• **YOUR OBJECTIVE**
Using the entries below, output each line exactly from the first through the one that contains "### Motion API".

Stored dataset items
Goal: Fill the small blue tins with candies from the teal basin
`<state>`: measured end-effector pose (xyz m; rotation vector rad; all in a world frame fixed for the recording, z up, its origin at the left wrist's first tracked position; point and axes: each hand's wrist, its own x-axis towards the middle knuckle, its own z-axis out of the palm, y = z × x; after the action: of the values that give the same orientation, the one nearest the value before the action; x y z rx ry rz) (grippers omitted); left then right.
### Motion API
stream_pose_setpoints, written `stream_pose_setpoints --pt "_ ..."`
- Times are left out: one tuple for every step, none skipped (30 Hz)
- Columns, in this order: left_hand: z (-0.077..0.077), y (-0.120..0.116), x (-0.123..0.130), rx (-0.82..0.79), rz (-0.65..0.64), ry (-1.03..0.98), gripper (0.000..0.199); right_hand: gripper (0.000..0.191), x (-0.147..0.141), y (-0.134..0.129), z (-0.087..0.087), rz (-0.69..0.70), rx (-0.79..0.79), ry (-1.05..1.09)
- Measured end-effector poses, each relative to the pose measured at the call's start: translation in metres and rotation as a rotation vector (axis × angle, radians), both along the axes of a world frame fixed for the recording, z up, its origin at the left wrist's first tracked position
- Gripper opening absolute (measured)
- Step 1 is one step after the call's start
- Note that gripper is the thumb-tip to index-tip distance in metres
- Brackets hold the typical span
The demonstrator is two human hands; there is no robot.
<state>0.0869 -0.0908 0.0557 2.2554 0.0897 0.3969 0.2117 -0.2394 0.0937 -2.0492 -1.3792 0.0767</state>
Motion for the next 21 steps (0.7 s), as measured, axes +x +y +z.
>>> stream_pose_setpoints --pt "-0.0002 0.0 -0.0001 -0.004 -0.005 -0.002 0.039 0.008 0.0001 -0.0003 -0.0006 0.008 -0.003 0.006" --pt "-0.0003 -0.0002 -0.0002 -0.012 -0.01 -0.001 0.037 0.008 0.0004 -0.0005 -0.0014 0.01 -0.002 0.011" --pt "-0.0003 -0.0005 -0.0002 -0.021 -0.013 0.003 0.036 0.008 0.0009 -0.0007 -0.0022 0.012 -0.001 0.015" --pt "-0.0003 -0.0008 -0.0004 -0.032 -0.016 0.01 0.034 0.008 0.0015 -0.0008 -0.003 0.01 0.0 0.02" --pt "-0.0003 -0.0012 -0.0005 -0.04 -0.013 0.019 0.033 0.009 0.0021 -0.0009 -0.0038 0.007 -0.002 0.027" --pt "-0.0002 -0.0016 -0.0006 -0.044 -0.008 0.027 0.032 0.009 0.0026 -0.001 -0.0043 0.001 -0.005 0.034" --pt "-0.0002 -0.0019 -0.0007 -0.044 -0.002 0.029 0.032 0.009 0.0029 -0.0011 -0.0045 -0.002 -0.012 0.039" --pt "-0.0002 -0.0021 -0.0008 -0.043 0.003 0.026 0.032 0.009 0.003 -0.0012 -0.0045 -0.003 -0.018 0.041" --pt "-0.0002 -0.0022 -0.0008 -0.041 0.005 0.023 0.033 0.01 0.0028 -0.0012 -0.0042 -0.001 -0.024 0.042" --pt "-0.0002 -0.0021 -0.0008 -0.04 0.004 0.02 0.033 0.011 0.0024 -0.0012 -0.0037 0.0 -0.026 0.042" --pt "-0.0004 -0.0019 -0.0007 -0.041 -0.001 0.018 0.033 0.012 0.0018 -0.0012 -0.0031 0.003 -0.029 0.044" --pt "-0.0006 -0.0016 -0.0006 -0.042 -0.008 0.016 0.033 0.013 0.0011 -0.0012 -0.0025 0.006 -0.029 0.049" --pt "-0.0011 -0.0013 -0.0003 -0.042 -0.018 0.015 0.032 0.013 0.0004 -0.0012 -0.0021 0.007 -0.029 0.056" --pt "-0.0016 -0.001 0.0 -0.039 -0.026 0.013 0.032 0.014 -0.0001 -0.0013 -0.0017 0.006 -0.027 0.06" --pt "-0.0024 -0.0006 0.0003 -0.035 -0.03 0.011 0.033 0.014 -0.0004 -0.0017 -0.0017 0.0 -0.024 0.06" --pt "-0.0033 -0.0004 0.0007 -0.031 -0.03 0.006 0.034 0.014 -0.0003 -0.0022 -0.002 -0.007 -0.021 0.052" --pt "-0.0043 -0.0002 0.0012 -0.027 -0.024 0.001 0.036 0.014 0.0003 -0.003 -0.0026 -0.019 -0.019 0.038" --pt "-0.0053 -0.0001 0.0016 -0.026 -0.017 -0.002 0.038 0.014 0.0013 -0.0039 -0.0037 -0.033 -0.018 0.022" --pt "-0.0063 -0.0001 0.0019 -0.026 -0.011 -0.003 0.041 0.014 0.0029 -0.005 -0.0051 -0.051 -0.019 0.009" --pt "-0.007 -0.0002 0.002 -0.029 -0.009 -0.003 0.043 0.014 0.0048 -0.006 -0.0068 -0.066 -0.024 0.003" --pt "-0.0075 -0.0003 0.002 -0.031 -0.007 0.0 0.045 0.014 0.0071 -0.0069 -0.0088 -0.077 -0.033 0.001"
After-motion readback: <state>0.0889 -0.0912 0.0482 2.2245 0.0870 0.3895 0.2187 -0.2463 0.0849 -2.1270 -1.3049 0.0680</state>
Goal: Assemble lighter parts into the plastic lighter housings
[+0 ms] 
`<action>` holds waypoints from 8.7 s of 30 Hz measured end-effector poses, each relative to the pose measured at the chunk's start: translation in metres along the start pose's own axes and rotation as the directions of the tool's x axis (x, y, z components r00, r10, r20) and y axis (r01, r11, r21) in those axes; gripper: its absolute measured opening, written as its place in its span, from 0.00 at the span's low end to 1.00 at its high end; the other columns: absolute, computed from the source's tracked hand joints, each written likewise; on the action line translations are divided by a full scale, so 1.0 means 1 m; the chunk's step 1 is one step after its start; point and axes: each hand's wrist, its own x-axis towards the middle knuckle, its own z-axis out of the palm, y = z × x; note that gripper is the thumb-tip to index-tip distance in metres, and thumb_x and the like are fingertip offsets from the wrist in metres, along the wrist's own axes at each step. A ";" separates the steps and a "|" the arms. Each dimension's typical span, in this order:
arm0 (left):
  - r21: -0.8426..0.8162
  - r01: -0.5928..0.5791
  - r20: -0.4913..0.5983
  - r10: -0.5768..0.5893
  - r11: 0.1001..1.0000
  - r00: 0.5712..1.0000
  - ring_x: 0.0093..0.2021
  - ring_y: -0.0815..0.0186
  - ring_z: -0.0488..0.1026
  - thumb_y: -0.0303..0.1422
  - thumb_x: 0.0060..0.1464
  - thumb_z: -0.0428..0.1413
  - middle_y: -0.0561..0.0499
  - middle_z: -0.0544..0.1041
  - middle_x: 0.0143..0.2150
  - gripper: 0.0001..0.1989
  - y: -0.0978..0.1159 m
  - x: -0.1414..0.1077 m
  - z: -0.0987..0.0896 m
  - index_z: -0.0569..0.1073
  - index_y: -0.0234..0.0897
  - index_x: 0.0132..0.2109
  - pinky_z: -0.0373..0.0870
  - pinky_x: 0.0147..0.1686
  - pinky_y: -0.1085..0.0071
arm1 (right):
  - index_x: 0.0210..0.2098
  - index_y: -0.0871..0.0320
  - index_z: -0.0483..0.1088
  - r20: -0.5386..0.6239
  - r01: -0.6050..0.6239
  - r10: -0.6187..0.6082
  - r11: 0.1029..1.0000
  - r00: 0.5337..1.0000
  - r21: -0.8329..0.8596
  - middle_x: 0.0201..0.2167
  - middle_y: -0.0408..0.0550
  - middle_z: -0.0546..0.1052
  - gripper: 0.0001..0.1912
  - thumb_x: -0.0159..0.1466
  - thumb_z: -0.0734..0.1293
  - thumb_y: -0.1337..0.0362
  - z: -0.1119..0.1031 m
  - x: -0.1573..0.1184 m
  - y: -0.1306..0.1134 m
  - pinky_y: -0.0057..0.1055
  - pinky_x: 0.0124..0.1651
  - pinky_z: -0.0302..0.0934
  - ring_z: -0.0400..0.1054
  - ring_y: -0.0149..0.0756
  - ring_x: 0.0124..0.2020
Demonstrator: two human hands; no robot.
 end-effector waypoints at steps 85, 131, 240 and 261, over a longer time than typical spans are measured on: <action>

• **SOLUTION TO THE PROBLEM**
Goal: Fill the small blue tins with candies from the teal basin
`<state>`: measured end-effector pose (xyz m; rotation vector rad; all in a world frame fixed for the recording, z up, its origin at the left wrist's first tracked position; point and axes: each hand's wrist, its own x-axis towards the middle knuckle, its own z-axis out of the palm, y = z × x; after the action: of the values that give the same orientation, the one nearest the value before the action; x y z rx ry rz) (grippers omitted); left then right.
### Motion API

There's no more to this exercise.